Kokabu Shoichiro, Lowery Jonathan W, Toyono Takashi, Seta Yuji, Hitomi Suzuro, Sato Tsuyoshi, Enoki Yuichiro, Okubo Masahiko, Fukushima Yosuke, Yoda Tetsuya
Department of Oral and Maxillofacial Surgery, Faculty of Medicine, Saitama Medical University, Moroyama-machi, Iruma-gun, Saitama, Japan; Division of Molecular Signaling and Biochemistry, Department of Health Promotion, Kyushu Dental University, Kokurakita-ku, Kitakyushu, Fukuoka, Japan.
Department of Biomedical Science, Marian University College of Osteopathic Medicine, 3200 Cold Spring Rd, Indianapolis, IN, 46222, USA.
Biochem Biophys Res Commun. 2015 Dec 25;468(4):568-73. doi: 10.1016/j.bbrc.2015.10.142. Epub 2015 Nov 3.

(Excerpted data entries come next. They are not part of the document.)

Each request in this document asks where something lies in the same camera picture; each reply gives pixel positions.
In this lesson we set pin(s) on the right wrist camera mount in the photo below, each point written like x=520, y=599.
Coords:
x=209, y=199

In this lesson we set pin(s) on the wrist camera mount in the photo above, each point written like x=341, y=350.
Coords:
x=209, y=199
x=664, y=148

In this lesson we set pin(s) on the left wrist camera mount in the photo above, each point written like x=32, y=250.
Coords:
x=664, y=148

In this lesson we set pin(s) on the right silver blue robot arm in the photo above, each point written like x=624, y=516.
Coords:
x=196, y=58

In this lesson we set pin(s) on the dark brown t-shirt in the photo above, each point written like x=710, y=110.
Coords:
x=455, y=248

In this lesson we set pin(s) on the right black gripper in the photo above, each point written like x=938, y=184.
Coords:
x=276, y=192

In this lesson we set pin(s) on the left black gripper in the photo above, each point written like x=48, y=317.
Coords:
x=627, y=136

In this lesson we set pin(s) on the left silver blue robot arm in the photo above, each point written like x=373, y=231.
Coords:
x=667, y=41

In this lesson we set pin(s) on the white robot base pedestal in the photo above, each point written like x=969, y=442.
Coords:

T1R3 is a T1R class of G protein-coupled receptors, composing subunit of the umami taste receptor when complexed with T1R1. T1R3 was originally discovered in gustatory tissue but is now known to be expressed in a wide variety of tissues and cell types such the intestine, pancreatic β-cells, skeletal muscle, and heart. In addition to taste recognition, the T1R1/T1R3 complex functions as an amino acid sensor and has been proposed to be a control mechanism for the secretion of hormones, such as cholecystokinin, insulin, and duodenal HCO3(-) and activates the mammalian rapamycin complex 1 (MTORC1) to inhibit autophagy. T1R3 knockout mice have increased rate of autophagy in the heart, skeletal muscle and liver. Thus, T1R3 has multiple physiological functions and is widely expressed in vivo. However, the exact mechanisms regulating T1R3 expression are largely unknown. Here, we used comparative genomics and functional analyses to characterize the genomic region upstream of the annotated transcriptional start of human T1R3. This revealed that the T1R3 promoter in human and mouse resides in an evolutionary conserved region (ECR). We also identified a repressive element located upstream of the human T1R3 promoter that has relatively high degree of conservation with rhesus macaque. Additionally, the muscle regulatory factors MyoD and Myogenin regulate T1R3 expression and T1R3 expression increases with skeletal muscle differentiation of murine myoblast C2C12 cells. Taken together, our study raises the possibility that MyoD and Myogenin might control skeletal muscle metabolism and homeostasis through the regulation of T1R3 promoter activity.
T1R3是G蛋白偶联受体T1R家族的一员,与T1R1复合时构成鲜味味觉受体的亚基。T1R3最初在味觉组织中被发现,但现在已知它在多种组织和细胞类型中表达,如肠道、胰腺β细胞、骨骼肌和心脏。除了味觉识别外,T1R1/T1R3复合物还作为一种氨基酸传感器发挥作用,并被认为是胆囊收缩素、胰岛素和十二指肠HCO3(-)等激素分泌的控制机制,它还能激活哺乳动物雷帕霉素复合物1(MTORC1)以抑制自噬。T1R3基因敲除小鼠心脏、骨骼肌和肝脏中的自噬速率增加。因此,T1R3具有多种生理功能,并且在体内广泛表达。然而,调节T1R3表达的确切机制在很大程度上尚不清楚。在这里,我们使用比较基因组学和功能分析来表征人类T1R3注释转录起始上游的基因组区域。这表明人类和小鼠的T1R3启动子位于一个进化保守区域(ECR)。我们还在人类T1R3启动子上游鉴定出一个抑制元件,该元件与恒河猴具有较高的保守度。此外,肌肉调节因子MyoD和肌细胞生成素调节T1R3的表达,并且随着小鼠成肌细胞C2C12细胞的骨骼肌分化,T1R3的表达增加。综上所述,我们的研究提出了MyoD和肌细胞生成素可能通过调节T1R3启动子活性来控制骨骼肌代谢和稳态的可能性。